The dollar erased earlier gains to return to levels around ¥113 in Tokyo trading on Monday, dragged down by drops in Chinese shares and the yuan despite a weekend Group of 20 agreement to boost economic growth and stabilize markets.
At 5 p.m., the dollar stood at ¥112.99-113.00, up from ¥112.87-88 at the same time Friday. The euro was at $1.0956-0957, down from $1.1057-1057, and at ¥123.79-81, down from ¥124.81-82.
The greenback was firmer at levels slightly below ¥114 in the early morning, following gains in New York trading hours on Friday on solid U.S. data including revised U.S. real gross domestic product in October-December.

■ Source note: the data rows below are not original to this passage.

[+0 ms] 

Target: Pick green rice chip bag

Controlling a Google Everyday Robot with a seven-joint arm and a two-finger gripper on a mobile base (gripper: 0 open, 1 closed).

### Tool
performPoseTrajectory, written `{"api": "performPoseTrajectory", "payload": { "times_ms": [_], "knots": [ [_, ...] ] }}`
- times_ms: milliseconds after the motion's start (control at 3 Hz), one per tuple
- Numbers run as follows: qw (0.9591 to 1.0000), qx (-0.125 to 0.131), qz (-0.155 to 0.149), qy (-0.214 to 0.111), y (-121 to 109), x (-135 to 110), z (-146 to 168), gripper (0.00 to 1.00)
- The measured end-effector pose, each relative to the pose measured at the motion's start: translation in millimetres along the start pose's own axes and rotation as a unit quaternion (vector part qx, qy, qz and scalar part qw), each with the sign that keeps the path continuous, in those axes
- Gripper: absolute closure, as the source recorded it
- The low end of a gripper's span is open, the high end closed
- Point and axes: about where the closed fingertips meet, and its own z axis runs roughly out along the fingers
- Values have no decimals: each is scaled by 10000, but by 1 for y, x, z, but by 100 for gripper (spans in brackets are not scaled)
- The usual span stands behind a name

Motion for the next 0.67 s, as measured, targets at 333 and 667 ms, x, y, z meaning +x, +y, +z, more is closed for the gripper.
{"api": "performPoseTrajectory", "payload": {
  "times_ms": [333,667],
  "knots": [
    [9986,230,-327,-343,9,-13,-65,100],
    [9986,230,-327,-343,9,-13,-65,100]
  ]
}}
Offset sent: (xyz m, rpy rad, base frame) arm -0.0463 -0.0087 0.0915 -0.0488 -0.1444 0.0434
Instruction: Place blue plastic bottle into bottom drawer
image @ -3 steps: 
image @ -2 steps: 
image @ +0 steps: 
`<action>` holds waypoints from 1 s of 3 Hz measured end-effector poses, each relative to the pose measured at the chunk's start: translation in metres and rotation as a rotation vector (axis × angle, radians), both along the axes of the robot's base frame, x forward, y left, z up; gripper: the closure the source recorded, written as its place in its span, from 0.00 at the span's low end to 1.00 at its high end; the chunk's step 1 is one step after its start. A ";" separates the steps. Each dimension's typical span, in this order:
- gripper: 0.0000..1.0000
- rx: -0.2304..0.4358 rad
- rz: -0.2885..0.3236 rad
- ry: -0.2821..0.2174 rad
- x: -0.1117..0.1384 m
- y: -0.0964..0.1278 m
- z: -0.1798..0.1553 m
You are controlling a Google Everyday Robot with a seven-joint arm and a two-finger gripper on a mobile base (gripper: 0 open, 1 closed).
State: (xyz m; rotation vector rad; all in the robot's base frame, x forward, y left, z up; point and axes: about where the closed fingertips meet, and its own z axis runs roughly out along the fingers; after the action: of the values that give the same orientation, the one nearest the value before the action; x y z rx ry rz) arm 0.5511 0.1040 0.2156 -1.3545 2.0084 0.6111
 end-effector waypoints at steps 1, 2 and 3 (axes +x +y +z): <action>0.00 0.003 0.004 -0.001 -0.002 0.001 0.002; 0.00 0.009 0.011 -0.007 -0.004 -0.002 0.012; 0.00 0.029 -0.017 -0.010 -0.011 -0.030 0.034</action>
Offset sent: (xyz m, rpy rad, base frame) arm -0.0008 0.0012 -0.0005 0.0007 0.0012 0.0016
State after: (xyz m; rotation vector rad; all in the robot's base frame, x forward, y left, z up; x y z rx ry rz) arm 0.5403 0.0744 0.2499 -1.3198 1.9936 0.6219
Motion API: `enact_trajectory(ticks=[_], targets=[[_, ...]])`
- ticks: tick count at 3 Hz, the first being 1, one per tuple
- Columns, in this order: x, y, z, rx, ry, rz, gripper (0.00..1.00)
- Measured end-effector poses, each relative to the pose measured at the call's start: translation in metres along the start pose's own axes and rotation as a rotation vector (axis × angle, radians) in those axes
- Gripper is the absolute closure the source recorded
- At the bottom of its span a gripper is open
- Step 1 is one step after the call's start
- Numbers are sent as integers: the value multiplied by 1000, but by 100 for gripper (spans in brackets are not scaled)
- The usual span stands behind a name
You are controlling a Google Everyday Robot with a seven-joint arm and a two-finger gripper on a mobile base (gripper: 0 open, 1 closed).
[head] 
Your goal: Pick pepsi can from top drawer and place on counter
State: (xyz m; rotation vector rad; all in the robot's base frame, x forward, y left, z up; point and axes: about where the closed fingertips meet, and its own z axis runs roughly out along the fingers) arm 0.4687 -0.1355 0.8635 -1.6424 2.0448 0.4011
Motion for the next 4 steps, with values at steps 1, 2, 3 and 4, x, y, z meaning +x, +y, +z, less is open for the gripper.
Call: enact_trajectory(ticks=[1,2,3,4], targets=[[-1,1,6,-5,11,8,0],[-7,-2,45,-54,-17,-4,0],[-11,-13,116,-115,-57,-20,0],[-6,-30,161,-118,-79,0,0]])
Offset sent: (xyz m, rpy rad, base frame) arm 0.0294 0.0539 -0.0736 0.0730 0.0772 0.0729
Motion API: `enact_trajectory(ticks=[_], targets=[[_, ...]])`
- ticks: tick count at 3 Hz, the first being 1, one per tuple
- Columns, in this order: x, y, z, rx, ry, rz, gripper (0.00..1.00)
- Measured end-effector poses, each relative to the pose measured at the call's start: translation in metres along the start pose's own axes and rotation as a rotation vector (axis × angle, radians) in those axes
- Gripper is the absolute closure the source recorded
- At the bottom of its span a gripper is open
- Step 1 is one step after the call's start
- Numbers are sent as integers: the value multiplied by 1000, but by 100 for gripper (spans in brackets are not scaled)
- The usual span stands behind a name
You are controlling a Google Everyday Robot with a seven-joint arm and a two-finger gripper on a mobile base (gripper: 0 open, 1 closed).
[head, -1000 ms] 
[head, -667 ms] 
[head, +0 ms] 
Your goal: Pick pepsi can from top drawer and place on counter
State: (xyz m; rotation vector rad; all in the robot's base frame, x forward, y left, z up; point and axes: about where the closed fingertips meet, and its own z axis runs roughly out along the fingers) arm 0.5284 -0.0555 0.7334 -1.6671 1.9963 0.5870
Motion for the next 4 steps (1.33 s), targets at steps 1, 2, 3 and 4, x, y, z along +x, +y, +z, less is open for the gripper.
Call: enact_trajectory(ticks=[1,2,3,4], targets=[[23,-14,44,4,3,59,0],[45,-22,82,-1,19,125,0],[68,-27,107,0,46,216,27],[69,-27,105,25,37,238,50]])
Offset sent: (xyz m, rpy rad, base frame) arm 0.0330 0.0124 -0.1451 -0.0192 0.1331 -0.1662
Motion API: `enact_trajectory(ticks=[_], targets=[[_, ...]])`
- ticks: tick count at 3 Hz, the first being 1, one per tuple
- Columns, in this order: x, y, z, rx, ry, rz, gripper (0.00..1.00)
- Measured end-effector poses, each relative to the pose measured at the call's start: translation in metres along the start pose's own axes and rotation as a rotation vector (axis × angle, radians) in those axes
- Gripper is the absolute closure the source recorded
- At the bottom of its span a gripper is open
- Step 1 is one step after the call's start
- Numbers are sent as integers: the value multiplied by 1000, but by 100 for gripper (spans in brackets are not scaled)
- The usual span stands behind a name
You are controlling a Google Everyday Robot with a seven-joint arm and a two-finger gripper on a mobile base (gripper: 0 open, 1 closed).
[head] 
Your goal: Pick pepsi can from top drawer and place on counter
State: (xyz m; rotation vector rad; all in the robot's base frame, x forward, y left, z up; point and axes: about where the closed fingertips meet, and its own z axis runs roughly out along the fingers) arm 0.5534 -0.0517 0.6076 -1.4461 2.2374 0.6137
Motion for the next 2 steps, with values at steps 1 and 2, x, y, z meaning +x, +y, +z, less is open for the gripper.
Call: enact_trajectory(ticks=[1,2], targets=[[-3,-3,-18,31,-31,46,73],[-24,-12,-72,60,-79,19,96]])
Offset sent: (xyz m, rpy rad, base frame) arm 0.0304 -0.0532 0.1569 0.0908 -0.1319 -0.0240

But later in the morning, the dollar fell below ¥113.30 as China set a lower yuan reference rate against the U.S. currency, traders said.
The dollar accelerated its downswing in the afternoon, temporarily slipping through ¥112.80, also dampened by falls in Japanese and Chinese shares, as well as selling to lock in profits, they said.
“The G-20 agreement to use all policy tools had been expected to shore up Chinese shares, but they fell indeed, triggering dollar selling versus the yen on disappointment,” a market source said.
In a communique issued after the two-day meeting in Shanghai through Saturday, the finance ministers and central bank governors of the 20 advanced and emerging economies vowed to “use all policy tools” to “strengthen growth, investment and financial stability.”
The G-20 officials also renewed their pledged to “refrain from competitive devaluations.”
The U.S. unit later retook ¥113 after Shanghai stocks showed resilience.
The dollar is unlikely to be aggressively sold against the yen this week, ahead of the release Friday of the closely watched U.S. employment report for February, said an official at a currency margin trading service provider.